We finally made it to Gene’s little Civic, which was covered in an inch of ice, and we couldn’t get in. Luckily, two guys were camping in the parking lot. They had driven from Chapel Hill, where they were going to school, to try out their new winter sleeping bags after hearing about the storm. They were real mountaineers, climbing in the Rockies and the North Cascades, where I now live. They had ice axes with them. Gene used the ice axes to beat the hell out of his car until we got the hatch door open and climbed in. It was still late morning, so we spread our three sleeping bags over us, the two men from Chapel Hill disappearing into the storm. I never saw them again and assumed they had driven off the mountain.
Our car battery was dead, and without the heat of a running engine, our breath froze on every surface. We feared we would have another, even colder night on the mountain, and dying from hypothermia was a real concern. About that time, a Four-Wheel Drive truck with chains came up the mountain and was turning around in our parking lot. I waved them down, screaming, “We need help!”
It was strange, given that Southern hospitality is legendary, that the couple in the truck was not helpful. “Can you give us a ride down the mountain?” I asked them, tapping on the passenger’s window.
“No!” The middle-aged woman said, her window cracked about an inch, as if she were terrified of me.

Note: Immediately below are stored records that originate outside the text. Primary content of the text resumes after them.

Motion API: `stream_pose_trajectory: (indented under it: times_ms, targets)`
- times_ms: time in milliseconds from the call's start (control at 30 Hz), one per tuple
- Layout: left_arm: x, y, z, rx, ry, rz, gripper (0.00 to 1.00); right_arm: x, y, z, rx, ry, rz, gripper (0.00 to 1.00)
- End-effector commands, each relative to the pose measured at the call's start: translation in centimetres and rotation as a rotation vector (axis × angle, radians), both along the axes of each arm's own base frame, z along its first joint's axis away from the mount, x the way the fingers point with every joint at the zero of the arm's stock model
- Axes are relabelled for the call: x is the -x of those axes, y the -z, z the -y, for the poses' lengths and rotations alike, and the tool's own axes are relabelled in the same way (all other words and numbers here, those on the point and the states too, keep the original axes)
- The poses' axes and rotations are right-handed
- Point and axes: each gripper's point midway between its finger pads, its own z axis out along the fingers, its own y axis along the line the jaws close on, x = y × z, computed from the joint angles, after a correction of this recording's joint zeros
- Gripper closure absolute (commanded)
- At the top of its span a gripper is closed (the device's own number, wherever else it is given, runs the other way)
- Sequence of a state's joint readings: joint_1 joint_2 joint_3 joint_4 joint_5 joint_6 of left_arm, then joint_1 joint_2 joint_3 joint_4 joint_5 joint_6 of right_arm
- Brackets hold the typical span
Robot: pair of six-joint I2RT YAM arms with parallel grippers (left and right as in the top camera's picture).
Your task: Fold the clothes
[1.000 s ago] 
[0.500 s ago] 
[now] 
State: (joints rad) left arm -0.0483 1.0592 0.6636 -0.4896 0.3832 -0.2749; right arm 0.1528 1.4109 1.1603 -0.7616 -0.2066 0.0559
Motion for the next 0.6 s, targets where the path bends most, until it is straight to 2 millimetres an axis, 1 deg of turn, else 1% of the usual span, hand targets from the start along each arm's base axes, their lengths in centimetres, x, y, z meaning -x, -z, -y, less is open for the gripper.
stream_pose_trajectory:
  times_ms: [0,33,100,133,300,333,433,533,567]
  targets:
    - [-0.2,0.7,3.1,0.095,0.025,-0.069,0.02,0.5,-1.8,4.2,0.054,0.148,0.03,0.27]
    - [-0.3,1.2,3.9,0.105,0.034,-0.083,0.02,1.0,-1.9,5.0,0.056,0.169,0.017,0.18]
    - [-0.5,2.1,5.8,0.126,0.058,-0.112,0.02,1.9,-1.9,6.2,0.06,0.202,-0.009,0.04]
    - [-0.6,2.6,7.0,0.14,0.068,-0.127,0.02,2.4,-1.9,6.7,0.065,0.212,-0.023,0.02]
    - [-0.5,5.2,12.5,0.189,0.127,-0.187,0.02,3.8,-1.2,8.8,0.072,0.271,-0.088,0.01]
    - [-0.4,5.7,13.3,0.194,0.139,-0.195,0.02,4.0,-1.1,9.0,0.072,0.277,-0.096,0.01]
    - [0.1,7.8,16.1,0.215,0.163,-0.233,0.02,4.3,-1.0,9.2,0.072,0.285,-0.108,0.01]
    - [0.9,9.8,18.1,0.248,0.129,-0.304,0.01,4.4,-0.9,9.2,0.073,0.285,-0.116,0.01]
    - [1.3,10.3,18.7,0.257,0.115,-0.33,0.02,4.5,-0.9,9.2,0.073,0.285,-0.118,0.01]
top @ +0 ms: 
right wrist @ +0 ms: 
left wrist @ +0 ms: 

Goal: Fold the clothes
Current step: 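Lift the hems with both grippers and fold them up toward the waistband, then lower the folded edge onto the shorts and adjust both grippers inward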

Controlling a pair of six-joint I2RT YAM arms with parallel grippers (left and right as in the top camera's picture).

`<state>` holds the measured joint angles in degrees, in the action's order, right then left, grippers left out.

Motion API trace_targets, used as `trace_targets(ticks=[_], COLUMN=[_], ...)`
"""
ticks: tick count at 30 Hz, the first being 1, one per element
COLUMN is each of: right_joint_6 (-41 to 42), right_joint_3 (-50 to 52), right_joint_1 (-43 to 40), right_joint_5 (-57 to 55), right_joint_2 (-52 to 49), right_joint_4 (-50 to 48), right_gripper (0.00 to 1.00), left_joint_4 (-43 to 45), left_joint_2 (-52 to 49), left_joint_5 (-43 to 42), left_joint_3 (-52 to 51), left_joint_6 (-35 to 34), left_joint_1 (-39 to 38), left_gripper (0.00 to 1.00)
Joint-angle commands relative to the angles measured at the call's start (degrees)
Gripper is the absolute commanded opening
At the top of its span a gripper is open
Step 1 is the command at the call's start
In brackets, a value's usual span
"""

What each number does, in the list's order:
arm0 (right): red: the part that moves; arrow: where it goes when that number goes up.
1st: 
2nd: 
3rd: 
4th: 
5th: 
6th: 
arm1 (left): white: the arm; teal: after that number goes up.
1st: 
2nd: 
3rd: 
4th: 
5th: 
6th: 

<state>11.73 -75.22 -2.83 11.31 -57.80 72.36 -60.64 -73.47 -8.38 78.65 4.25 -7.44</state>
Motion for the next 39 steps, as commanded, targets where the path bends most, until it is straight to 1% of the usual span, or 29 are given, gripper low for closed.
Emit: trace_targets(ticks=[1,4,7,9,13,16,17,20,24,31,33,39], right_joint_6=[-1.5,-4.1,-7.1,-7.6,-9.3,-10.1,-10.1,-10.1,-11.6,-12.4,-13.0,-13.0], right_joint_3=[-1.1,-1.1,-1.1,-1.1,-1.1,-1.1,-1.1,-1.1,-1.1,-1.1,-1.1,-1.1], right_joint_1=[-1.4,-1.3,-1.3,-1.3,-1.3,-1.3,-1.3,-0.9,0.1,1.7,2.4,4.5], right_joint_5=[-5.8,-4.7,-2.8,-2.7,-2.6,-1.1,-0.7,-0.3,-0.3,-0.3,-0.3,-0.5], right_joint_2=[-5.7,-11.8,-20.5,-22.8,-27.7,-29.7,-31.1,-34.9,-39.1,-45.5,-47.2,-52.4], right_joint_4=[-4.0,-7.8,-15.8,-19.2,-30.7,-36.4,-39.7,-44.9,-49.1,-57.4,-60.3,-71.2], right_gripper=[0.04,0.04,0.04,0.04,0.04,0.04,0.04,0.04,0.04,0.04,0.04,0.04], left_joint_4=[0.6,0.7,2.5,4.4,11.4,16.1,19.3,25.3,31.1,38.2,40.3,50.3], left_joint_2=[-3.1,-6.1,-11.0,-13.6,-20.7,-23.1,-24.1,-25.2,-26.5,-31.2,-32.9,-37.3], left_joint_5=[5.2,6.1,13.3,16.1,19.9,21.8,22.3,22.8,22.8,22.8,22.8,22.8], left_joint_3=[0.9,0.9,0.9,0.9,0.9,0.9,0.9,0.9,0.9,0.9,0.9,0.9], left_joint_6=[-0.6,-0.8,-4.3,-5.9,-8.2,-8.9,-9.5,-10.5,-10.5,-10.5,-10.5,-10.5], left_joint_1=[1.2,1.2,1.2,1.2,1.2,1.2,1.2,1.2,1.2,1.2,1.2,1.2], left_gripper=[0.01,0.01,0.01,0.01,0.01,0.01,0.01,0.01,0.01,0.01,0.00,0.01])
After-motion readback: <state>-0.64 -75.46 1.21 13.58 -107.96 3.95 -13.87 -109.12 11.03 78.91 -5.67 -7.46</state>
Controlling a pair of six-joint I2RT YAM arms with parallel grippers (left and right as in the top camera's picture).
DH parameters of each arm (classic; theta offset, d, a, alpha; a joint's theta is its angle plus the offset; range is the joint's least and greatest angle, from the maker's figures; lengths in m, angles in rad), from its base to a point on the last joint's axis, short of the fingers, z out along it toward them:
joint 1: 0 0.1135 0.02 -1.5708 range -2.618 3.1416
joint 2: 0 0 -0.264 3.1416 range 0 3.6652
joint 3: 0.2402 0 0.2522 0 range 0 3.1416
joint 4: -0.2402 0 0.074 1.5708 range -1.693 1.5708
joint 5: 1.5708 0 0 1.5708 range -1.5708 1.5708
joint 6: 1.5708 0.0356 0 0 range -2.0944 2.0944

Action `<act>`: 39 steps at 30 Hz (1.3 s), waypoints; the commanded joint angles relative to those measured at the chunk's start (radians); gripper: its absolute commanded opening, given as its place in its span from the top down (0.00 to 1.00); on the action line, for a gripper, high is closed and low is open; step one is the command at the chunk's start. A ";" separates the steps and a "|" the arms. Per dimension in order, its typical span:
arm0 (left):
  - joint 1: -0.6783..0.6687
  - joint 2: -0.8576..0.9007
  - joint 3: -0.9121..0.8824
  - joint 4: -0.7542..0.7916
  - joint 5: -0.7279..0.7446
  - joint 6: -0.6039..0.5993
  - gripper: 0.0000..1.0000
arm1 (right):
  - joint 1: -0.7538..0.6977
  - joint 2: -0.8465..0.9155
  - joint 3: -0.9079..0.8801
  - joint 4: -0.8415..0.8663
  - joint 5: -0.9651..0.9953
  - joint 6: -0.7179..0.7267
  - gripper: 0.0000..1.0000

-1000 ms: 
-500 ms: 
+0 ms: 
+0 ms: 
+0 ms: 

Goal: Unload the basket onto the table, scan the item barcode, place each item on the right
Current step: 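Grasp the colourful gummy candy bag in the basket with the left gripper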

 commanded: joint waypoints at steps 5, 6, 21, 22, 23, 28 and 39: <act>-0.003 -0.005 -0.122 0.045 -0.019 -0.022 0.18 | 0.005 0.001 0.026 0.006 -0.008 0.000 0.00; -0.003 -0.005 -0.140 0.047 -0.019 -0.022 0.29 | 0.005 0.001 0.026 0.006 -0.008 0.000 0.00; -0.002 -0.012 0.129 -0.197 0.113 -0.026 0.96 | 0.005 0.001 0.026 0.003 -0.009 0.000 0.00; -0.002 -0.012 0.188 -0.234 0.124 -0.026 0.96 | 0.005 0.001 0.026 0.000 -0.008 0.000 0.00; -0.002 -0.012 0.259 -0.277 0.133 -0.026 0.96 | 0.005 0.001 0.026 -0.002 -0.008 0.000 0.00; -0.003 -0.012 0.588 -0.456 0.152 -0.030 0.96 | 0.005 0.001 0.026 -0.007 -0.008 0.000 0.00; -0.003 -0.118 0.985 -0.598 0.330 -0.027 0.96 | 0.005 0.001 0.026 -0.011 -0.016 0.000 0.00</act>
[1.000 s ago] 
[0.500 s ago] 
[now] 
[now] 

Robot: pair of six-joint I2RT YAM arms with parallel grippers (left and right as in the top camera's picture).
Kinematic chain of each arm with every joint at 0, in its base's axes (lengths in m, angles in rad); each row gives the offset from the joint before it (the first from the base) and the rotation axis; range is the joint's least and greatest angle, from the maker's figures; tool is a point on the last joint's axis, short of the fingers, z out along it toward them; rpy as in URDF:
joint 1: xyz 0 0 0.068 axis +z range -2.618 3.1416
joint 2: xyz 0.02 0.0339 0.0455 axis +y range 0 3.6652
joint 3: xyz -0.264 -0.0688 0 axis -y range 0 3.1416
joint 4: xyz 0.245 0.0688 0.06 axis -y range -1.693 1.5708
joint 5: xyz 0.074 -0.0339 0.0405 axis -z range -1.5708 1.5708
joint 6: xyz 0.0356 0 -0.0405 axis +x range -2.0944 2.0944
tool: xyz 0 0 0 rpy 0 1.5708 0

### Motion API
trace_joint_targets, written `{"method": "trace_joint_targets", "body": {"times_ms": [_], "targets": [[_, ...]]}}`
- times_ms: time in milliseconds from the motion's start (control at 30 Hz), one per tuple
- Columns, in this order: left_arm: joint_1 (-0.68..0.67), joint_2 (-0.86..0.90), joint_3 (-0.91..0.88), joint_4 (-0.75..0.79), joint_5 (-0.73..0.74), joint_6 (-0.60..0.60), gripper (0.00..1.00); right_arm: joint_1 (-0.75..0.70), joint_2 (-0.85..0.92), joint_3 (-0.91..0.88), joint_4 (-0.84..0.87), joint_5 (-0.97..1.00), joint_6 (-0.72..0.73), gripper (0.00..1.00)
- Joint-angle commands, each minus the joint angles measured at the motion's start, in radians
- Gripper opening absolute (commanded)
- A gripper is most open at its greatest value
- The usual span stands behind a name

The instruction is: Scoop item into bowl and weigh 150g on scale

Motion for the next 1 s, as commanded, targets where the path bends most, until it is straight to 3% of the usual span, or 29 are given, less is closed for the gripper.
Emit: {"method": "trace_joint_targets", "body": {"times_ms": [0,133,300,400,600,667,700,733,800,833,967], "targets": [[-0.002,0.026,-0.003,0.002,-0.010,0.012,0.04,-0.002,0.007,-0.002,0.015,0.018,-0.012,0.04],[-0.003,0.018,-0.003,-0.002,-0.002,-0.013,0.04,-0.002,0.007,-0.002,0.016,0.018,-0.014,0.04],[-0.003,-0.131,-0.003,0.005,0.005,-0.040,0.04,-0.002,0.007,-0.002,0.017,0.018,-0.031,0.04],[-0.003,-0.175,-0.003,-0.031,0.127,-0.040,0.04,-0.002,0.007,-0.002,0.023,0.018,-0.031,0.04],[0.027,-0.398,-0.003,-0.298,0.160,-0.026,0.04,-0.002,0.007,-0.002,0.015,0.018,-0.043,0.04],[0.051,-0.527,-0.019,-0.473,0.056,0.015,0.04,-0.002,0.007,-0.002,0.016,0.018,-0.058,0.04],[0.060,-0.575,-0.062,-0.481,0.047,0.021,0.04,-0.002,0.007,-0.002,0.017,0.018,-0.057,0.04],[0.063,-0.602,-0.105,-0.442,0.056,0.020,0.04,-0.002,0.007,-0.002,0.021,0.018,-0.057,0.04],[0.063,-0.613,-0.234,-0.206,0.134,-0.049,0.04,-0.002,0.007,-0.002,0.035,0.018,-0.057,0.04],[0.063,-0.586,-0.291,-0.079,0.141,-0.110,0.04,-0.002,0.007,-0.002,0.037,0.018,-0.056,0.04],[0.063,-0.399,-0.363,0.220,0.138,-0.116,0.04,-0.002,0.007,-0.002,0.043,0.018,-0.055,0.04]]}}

There had been a murder of a woman, Janice Balza, in that same spot on the Appalachian Trail the previous year. She had been sitting by her campfire alone when a mental patient, Paul Bigley, hacked her to death with his hatchet because he thought her backpack was nice and he wanted it. But I think they had caught him by then. Maybe I looked like a mental patient, with messy hair and having gone without a bath or shave for a couple of days.
“Can we get in your truck to get warm? We’re freezing.” I asked in my most desperate voice.
“No!” she said again as her husband revved the truck’s engine.
Finally, I said, “My friends and I are in trouble; we’re going to die. Can you stop at the park headquarters and ask them to send help?”
The woman, fear written across her face like on the pages of a Stephen King novel, nodded, rolled up her window, and the truck’s wheels began to spin, taking off when it caught traction.
Hours passed, and no one came. With the sky growing darker and the short days of winter closing in on us, I began to think we would not survive to morning. I don’t remember fearing death so much then; I felt like I deserved it for taking my friends on such a poorly planned trip. But I worried about them. If they died, it would be my fault. That’s what was on my mind, dying as a jerk.
By the late afternoon, the wind had settled into random puffs that stirred the snow like fog. In the thin light of dusk, I heard a motor. I got out of the car and walked toward the highway, and to my unbelieving eyes, I saw a Volkswagen Beetle emerging from the grey bank of dusky snow. It was barreling up the steep mountain highway through the drifts. It turned out our savior that night was a local man who, on a dare, wanted to see how far he could make it up the mountain on such poor roads. His Southern hospitality made up for the couple before us as he took us to our Jeep, 30 miles away by road. From there, I drove my friends directly to the Emergency Department at the hospital in Johnson City, fearing that Gene would have facial deformities for life, Jane would lose her fingers, and I would be responsible for both. But fortunately, neither happened.
But that mountain, for better or worse, was a friend I would never forget and was the best place for my ashes. Since then, I’ve decided it would be better to spread my ashes here in the Pacific Northwest, since we no longer have any connections to Tennessee or those beautiful Appalachians, the loom of my life.